_What to work on:_
Below are entries; output exactly the lines from the one with "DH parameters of" to the one with "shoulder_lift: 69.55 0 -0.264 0", both included, and nothing else.

_Extracted information:_
▬▬▬▬▬▬
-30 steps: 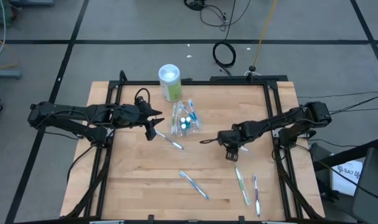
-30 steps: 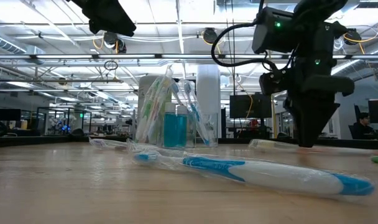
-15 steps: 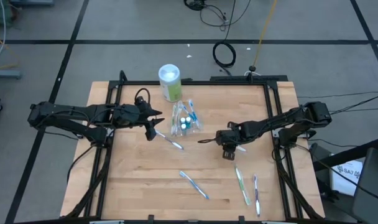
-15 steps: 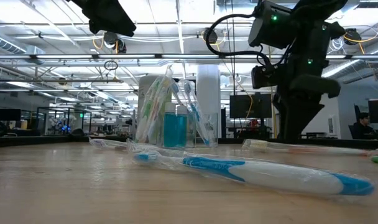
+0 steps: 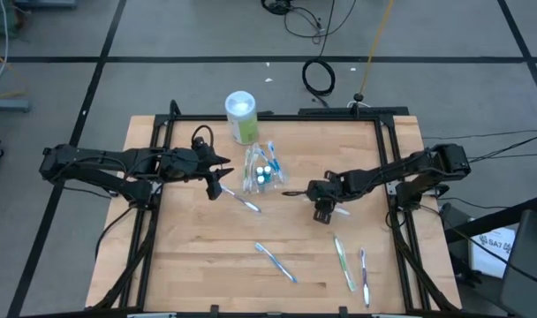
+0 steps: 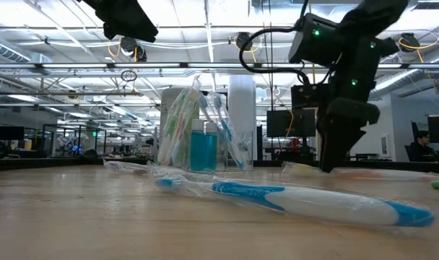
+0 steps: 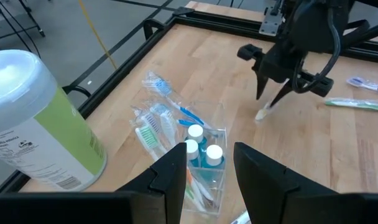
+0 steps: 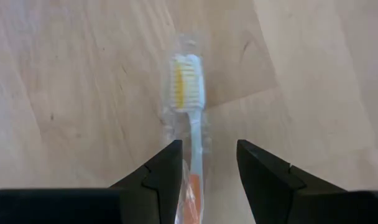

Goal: Pick & Place toothbrushing station
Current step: Put the orange toothbrush into the right side of the transparent organizer, then put the left violet toothbrush into the left side of the transparent organizer

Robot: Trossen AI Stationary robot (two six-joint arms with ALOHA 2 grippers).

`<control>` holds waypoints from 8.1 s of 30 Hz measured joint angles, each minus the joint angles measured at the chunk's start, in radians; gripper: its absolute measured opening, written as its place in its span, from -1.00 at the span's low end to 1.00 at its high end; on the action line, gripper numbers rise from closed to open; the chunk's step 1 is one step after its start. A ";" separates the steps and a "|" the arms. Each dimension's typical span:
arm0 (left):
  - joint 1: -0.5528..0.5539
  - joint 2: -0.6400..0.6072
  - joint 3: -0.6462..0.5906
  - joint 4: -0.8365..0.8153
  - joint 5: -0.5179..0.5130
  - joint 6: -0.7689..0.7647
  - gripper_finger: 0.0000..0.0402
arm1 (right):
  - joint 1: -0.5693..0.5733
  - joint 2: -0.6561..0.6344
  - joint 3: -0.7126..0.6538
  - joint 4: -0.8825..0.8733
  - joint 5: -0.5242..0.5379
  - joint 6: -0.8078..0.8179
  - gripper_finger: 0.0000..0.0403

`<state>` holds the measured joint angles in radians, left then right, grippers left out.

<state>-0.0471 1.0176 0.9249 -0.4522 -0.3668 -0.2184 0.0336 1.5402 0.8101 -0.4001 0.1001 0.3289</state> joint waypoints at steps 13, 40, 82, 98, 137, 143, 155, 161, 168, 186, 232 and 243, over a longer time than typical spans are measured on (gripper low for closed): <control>0.000 0.000 0.000 0.000 0.000 0.001 -0.30 | -0.006 -0.005 -0.127 0.173 0.007 -0.060 -0.36; 0.000 0.011 0.001 0.000 0.000 0.002 -0.30 | -0.006 -0.124 -0.132 0.558 -0.002 -0.141 -0.98; 0.000 0.011 0.001 -0.002 0.000 0.005 -0.30 | -0.063 0.217 -0.130 1.446 0.558 -0.341 -1.00; 0.000 0.011 0.001 -0.002 0.000 0.005 -0.30 | -0.012 0.216 -0.129 1.368 0.555 -0.447 -1.00; -0.132 0.037 -0.288 -0.164 0.051 -0.133 -0.30 | 0.028 0.028 -0.129 1.265 0.550 -0.394 -0.20; -0.130 0.037 -0.399 -0.028 -0.017 -0.158 -0.30 | 0.028 0.028 -0.129 1.263 0.550 -0.394 -0.21; -0.130 0.037 -0.551 0.203 -0.135 0.085 -0.30 | 0.028 0.028 -0.129 1.263 0.550 -0.393 -0.20; -0.130 0.037 -0.587 0.222 -0.140 0.109 -0.30 | 0.028 0.028 -0.129 1.263 0.550 -0.393 -0.21; -0.092 0.037 -0.625 0.333 -0.117 0.092 -0.30 | 0.028 0.028 -0.129 1.263 0.550 -0.393 -0.21; -0.049 0.223 -0.619 0.575 0.010 0.343 -0.30 | 0.028 0.028 -0.129 1.263 0.549 -0.393 -0.22; -0.211 0.454 -0.446 0.546 0.244 0.807 -0.97 | 0.024 0.029 -0.130 1.210 0.284 -0.251 -0.23; -0.333 0.454 -0.182 0.368 -0.076 1.277 -0.96 | -0.027 0.029 -0.130 1.122 -0.180 -0.012 -0.23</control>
<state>-0.3805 1.4711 0.7427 -0.0844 -0.4427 1.0591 0.0068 1.5688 0.6804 0.7217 -0.0803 0.3164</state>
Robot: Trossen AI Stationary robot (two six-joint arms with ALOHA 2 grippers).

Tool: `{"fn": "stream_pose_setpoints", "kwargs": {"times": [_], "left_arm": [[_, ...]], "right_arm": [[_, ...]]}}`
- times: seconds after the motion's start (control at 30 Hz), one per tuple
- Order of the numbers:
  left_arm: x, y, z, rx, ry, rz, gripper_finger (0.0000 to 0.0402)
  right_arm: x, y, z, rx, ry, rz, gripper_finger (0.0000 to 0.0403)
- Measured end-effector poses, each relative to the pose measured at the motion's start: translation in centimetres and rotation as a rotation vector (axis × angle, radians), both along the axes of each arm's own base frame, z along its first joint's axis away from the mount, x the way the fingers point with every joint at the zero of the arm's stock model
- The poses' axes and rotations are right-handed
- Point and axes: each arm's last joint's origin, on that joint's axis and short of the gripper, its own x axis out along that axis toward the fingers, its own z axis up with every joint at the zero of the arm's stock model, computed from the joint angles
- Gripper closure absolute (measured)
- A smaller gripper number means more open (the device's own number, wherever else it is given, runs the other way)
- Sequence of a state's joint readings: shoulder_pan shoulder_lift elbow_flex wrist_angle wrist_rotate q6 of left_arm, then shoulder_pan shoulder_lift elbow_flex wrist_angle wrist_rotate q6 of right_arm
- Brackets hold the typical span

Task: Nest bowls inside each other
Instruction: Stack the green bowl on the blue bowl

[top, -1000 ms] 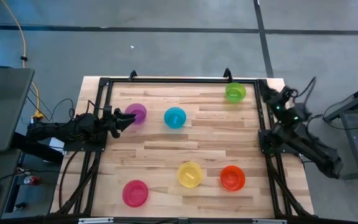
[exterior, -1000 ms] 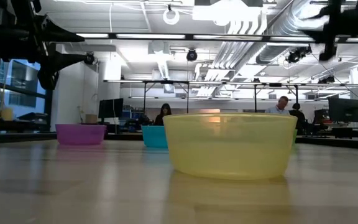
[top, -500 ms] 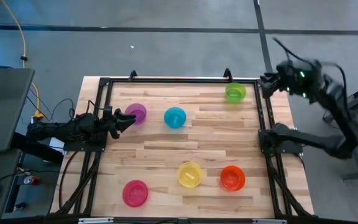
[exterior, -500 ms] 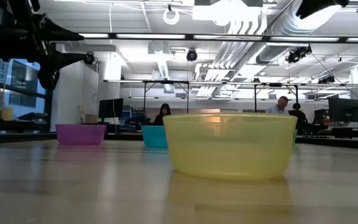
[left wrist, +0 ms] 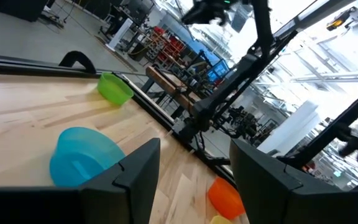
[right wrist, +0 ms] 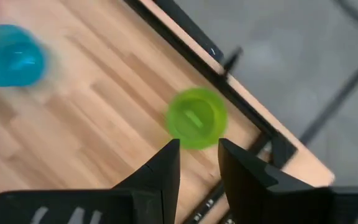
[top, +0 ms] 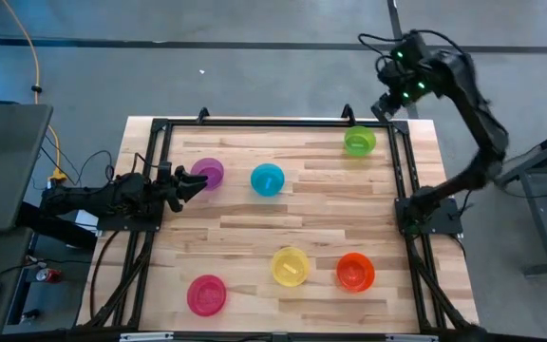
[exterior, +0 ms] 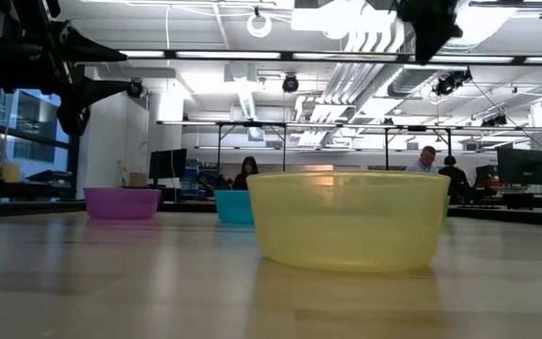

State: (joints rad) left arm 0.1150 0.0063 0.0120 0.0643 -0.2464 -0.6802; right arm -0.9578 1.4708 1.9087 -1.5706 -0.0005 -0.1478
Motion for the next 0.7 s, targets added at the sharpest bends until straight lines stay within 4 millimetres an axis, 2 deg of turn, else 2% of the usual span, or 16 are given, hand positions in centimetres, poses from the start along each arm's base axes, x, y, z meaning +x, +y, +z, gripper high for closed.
{"fn": "stream_pose_setpoints", "kwargs": {"times": [0.23,0.4,0.5,0.6,0.7], "left_arm": [[0.0,0.0,0.0,-0.001,0.000,-0.001,0.0218],[0.0,0.0,0.0,-0.023,-0.009,-0.003,0.0217],[0.0,0.0,0.0,-0.023,-0.009,-0.002,0.0217],[0.0,0.0,0.0,-0.023,-0.009,-0.002,0.0217],[0.0,0.0,0.0,-0.023,-0.008,-0.002,0.0217]], "right_arm": [[-1.9,-7.1,-4.0,0.157,0.068,-0.179,0.0302],[-2.8,-10.6,-6.9,0.284,0.045,-0.252,0.0302],[-2.9,-11.7,-8.3,0.366,-0.007,-0.273,0.0302],[-3.4,-11.3,-9.3,0.439,-0.062,-0.290,0.0302],[-3.4,-11.1,-10.4,0.442,-0.072,-0.321,0.0302]]}}
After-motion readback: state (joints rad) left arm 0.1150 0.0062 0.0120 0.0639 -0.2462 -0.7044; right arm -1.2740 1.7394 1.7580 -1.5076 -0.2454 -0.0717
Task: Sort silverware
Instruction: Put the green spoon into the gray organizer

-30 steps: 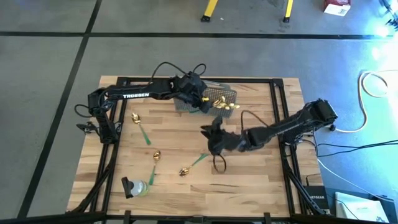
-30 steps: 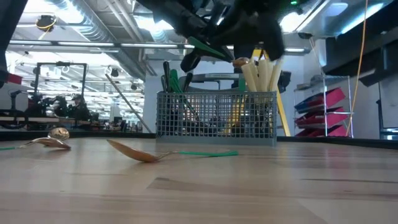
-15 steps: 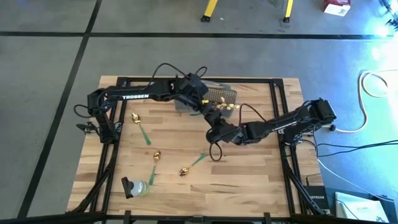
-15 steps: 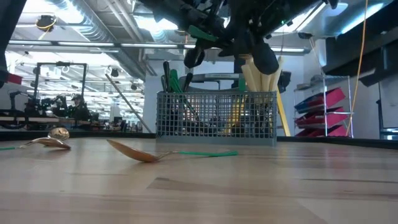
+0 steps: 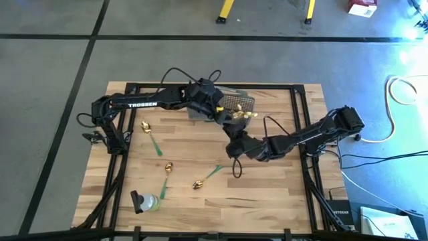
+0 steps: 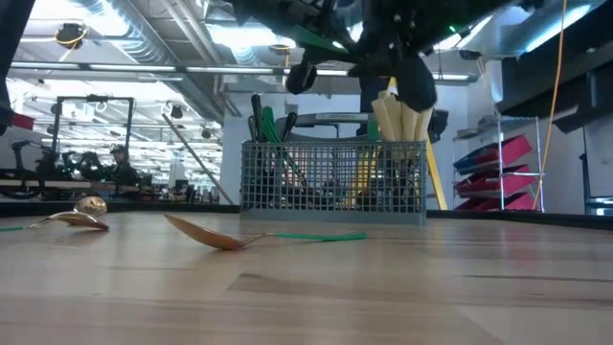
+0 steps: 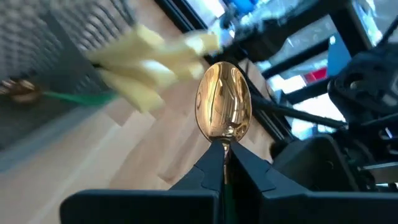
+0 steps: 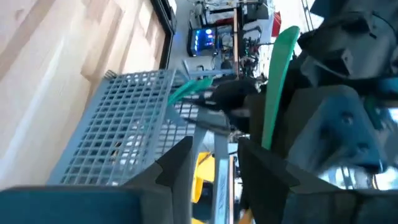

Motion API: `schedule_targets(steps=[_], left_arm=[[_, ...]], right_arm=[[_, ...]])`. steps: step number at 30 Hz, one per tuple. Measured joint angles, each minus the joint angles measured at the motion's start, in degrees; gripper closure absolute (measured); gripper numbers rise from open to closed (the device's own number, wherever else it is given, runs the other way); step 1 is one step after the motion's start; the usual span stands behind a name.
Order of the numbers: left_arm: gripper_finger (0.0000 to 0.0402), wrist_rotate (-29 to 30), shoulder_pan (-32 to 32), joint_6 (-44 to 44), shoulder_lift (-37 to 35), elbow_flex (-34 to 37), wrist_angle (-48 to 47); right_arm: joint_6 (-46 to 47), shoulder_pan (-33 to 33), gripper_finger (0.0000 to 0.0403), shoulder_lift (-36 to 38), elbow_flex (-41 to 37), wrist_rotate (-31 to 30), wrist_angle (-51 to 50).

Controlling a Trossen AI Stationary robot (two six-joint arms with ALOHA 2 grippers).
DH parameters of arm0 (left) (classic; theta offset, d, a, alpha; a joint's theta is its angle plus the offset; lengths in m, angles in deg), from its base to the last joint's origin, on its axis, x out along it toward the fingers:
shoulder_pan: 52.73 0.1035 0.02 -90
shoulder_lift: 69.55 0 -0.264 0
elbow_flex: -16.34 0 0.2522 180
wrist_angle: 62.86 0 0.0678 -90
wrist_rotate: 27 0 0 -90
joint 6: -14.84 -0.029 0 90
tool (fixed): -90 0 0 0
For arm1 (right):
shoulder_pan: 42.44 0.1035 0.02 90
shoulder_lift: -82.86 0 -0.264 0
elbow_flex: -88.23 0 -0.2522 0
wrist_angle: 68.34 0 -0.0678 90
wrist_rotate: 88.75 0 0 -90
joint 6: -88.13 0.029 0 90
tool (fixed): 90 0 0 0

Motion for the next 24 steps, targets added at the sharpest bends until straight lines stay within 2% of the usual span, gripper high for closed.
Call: schedule_targets(steps=[5,13,18,24], left_arm=[[0.0401,5.9,2.8,-0.6,0.0,0.0,-1.0],[0.0401,8.0,7.0,-0.8,0.7,0.0,-1.5],[0.0401,9.2,7.7,-1.1,2.8,0.1,-2.9],[0.0401,7.7,6.8,-0.1,5.4,0.0,-1.6]], right_arm=[[5.6,0.2,0.0292,4.9,-7.9,-9.2,-0.1],[19.2,2.8,0.0292,18.0,-19.6,-12.8,0.8],[23.2,6.7,0.0292,23.3,-21.9,-15.0,0.6],[23.7,9.7,0.0292,24.2,-21.9,-16.9,0.5]])
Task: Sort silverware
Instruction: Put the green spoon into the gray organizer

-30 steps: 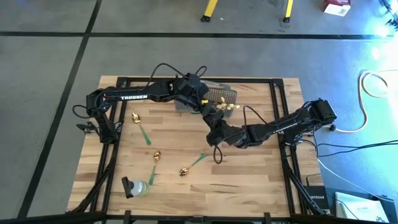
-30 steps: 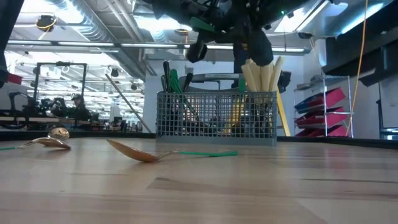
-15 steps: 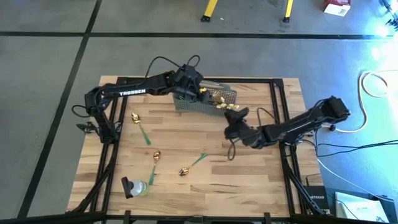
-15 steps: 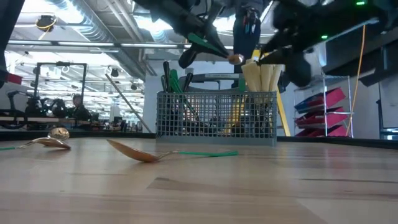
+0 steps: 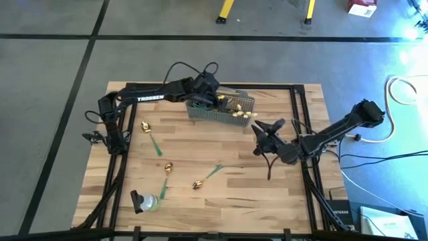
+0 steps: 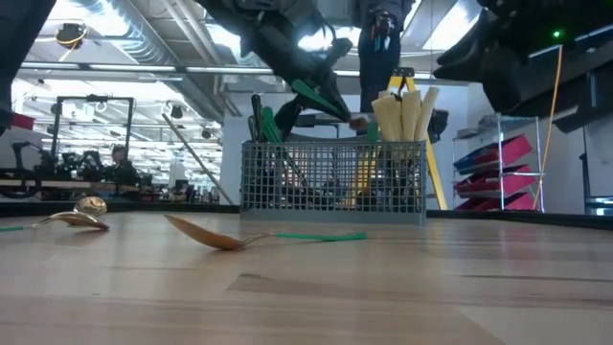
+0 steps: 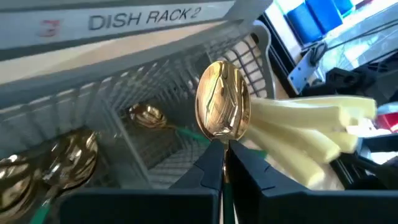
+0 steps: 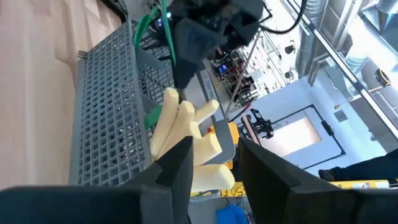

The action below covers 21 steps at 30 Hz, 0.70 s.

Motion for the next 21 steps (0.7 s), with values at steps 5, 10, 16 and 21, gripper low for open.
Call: schedule_targets(steps=[5,10,16,21], left_arm=[[0.0401,0.0,-0.2,0.0,1.0,0.0,0.9],[0.0398,0.8,-0.2,1.3,1.0,0.0,1.2],[0.0362,2.4,-0.2,0.7,1.0,0.0,1.0],[0.0322,2.5,-0.5,0.5,1.0,0.0,2.2]], right_arm=[[0.6,0.4,0.0292,-0.1,0.0,-0.9,-0.1],[1.6,0.4,0.0292,-0.1,0.0,-1.2,-0.2],[2.2,0.4,0.0292,-0.2,0.0,-1.1,-0.2],[3.0,0.4,0.0292,-0.2,0.0,-0.7,-0.2]])
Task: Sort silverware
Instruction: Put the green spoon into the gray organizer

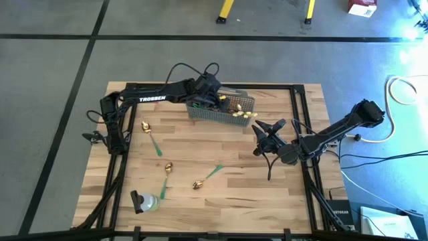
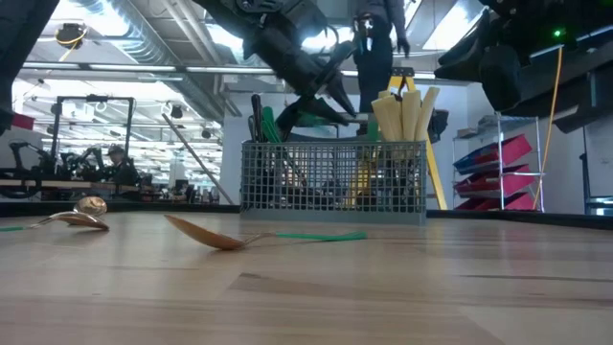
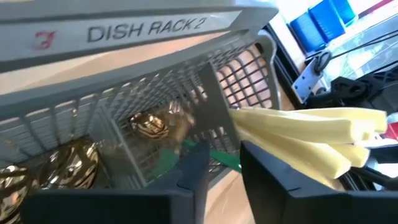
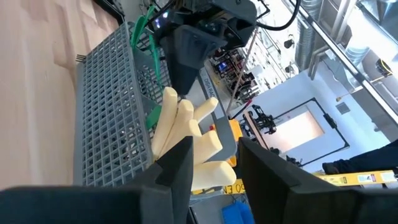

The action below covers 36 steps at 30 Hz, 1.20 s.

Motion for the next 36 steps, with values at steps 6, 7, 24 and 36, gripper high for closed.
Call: schedule_targets(steps=[6,7,24,36], left_arm=[[0.0286,0.1,0.0,-3.9,-0.5,0.0,2.7],[0.0283,0.2,0.0,-5.1,-1.0,0.0,3.2],[0.0280,20.2,-18.6,-21.7,-29.9,15.5,3.2],[0.0279,41.7,-43.5,-26.1,-35.8,49.1,33.4]], right_arm=[[1.2,0.0,0.0292,0.0,0.0,0.0,0.0],[1.5,0.0,0.0292,0.0,0.0,0.0,0.0],[23.4,-3.3,0.0292,-10.2,0.1,45.7,4.4],[24.0,-5.1,0.0292,-43.9,23.0,65.1,5.9]])
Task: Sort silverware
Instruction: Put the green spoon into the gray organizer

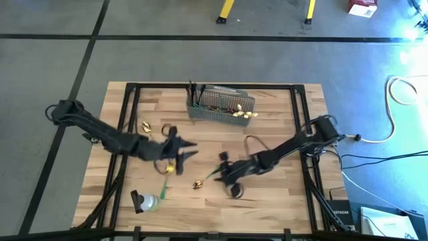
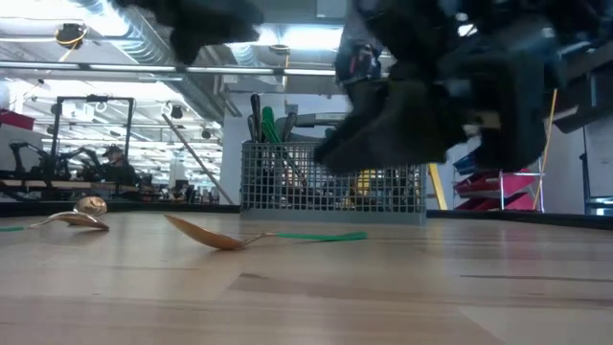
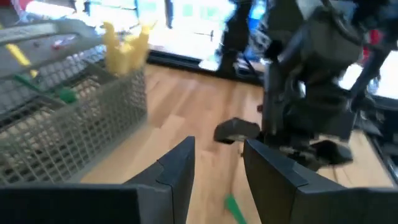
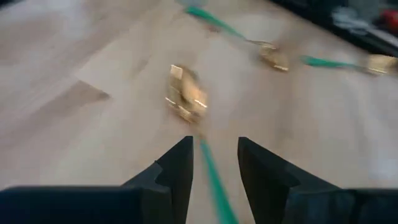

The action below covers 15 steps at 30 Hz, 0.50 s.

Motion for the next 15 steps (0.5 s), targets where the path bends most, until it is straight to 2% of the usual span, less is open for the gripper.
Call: schedule_targets(steps=[3,7,9,12,15], left_arm=[[0.0279,2.6,-4.3,-3.0,1.2,5.1,6.7],[0.0279,6.8,-8.8,-3.3,2.4,9.1,13.7],[0.0279,9.1,-10.2,-2.1,3.6,10.3,14.2],[0.0279,12.6,-11.6,0.8,5.4,11.2,15.3],[0.0279,13.5,-12.2,3.8,8.0,11.6,15.0]], right_arm=[[0.0,-1.1,0.0292,-4.9,7.2,4.2,-8.1],[1.4,-3.6,0.0292,-9.3,13.4,15.7,-11.9],[1.6,-4.5,0.0292,-10.8,15.1,16.8,-11.7],[1.6,-5.9,0.0292,-12.3,15.7,15.4,-12.0],[2.0,-7.0,0.0292,-13.0,15.6,17.4,-12.3]])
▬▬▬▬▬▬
_Solution for this problem:_
DH parameters of arm0 (left) (classic; theta offset, d, a, alpha; a joint's theta is its angle plus the offset; lengths in m, angles in deg), from its base to the last joint's origin, on its axis, x out along it toward the fingers:
shoulder_pan: 52.73 0.1035 0.02 -90
shoulder_lift: 69.55 0 -0.264 0

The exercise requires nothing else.